● **Exercise details**
Take the data below. Output it exactly from its first line through the line containing "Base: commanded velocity".

● **Data**
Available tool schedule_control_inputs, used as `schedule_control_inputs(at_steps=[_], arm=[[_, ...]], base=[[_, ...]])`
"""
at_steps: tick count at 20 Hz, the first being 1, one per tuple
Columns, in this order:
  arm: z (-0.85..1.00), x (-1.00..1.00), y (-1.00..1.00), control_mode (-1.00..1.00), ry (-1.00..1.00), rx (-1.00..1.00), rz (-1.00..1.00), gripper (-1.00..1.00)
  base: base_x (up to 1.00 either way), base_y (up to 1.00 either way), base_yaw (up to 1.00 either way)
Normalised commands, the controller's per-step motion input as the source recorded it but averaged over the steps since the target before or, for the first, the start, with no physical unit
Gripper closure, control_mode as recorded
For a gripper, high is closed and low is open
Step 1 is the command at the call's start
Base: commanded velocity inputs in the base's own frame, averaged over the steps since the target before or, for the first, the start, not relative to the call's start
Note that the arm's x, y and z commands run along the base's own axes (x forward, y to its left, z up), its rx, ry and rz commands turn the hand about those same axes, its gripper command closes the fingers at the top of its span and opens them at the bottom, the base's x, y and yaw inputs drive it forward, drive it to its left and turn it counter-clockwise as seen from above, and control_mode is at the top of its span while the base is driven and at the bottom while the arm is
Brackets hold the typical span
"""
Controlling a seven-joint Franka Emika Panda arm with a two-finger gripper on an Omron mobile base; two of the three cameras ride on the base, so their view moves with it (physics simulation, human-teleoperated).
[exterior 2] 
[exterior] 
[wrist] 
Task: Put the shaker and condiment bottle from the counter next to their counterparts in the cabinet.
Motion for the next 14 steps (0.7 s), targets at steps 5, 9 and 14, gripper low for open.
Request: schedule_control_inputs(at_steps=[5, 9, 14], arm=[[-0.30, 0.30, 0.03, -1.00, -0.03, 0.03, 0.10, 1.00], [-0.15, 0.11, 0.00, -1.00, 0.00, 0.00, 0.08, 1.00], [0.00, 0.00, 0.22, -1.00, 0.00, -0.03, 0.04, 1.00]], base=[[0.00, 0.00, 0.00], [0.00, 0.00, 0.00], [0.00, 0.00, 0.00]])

● **Output of the task**
Available tool schedule_control_inputs, used as `schedule_control_inputs(at_steps=[_], arm=[[_, ...]], base=[[_, ...]])`
"""
at_steps: tick count at 20 Hz, the first being 1, one per tuple
Columns, in this order:
  arm: z (-0.85..1.00), x (-1.00..1.00), y (-1.00..1.00), control_mode (-1.00..1.00), ry (-1.00..1.00), rx (-1.00..1.00), rz (-1.00..1.00), gripper (-1.00..1.00)
  base: base_x (up to 1.00 either way), base_y (up to 1.00 either way), base_yaw (up to 1.00 either way)
Normalised commands, the controller's per-step motion input as the source recorded it but averaged over the steps since the target before or, for the first, the start, with no physical unit
Gripper closure, control_mode as recorded
For a gripper, high is closed and low is open
Step 1 is the command at the call's start
Base: commanded velocity inputs in the base's own frame, averaged over the steps since the target before or, for the first, the start, not relative to the call's start

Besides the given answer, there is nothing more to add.